• What the task asks: After the line containing "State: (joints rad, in", copy nothing more; up to and including it, copy every line of the listing exactly from the first, leaving out the pictures.

• Supplied data:
----------

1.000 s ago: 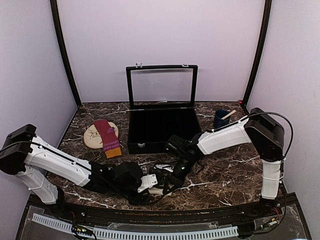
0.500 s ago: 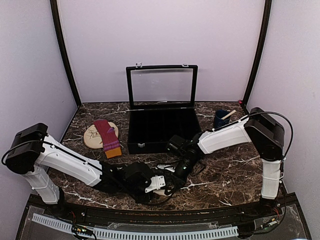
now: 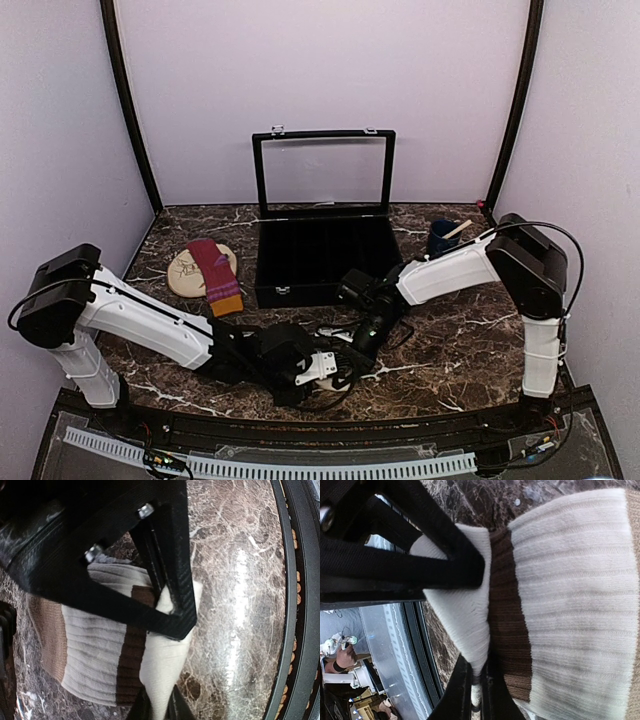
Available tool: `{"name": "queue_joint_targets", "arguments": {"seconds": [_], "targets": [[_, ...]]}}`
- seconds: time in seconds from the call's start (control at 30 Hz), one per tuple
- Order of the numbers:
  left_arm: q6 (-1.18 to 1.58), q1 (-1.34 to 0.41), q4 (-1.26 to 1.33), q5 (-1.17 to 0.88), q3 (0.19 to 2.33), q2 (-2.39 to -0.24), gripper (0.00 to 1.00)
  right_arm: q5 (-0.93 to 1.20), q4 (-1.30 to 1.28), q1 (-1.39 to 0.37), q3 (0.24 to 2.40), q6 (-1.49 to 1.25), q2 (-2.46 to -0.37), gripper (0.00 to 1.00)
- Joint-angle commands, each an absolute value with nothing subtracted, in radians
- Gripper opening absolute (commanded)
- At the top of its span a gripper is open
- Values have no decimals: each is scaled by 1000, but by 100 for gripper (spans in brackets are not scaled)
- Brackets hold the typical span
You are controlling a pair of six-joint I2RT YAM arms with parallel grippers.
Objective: Roll the socks
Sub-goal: Roll the sock at the center of the board.
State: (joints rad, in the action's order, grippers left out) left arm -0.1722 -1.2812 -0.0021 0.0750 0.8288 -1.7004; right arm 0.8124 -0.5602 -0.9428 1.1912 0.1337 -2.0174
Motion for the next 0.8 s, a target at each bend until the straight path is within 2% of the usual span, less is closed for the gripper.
{"name": "queue_joint_targets", "arguments": {"seconds": [0.0,0.1,0.4,0.77], "targets": [[-170,-1285,-68,40,861,-1714,8,786,-588,-932,1197,150,-2049,0],[-161,-1284,-76,31,863,-1721,0,782,-586,-930,1201,148,-2050,0],[-79,-1221,-75,-77,830,-1715,0,789,-570,-910,1193,116,-2046,19],[-64,-1137,-111,-196,860,-1752,0,855,-456,-817,1097,28,-1979,24]]}}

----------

• Output of the task:
1.000 s ago: 
0.500 s ago: 
now: 
Available tool: `{"name": "queue_joint_targets", "arguments": {"seconds": [_], "targets": [[_, ...]]}}`
- seconds: time in seconds from the call's start (control at 30 Hz), one per tuple
- Order of the numbers:
  left_arm: q6 (-1.18 to 1.58), q1 (-1.34 to 0.41), q4 (-1.26 to 1.33), q5 (-1.17 to 0.88), q3 (0.19 to 2.33), q2 (-2.39 to -0.24), gripper (0.00 to 1.00)
  right_arm: q5 (-0.93 to 1.20), q4 (-1.30 to 1.28), q1 (-1.39 to 0.37), q3 (0.24 to 2.40), q6 (-1.49 to 1.25), q2 (-2.46 to -0.37), gripper (0.00 to 1.00)
- Joint-angle commands, each an absolute value with nothing subtracted, in radians
- Gripper opening absolute (commanded)
- At the top of its span a gripper is open
- Values have no decimals: each is scaled by 1000, but by 100 for gripper (spans in brackets are not scaled)
- Brackets hold the typical span
You are controlling a pair of six-joint I2RT YAM arms with parallel grippers.
Objective: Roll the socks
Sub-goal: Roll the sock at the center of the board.
State: (joints rad, in the action's order, grippers left out) left arm -0.1722 -1.2812 -0.0021 0.0750 0.8288 -1.7004; right arm 0.8124 -0.5602 -0.9428 1.1912 0.1337 -2.0174

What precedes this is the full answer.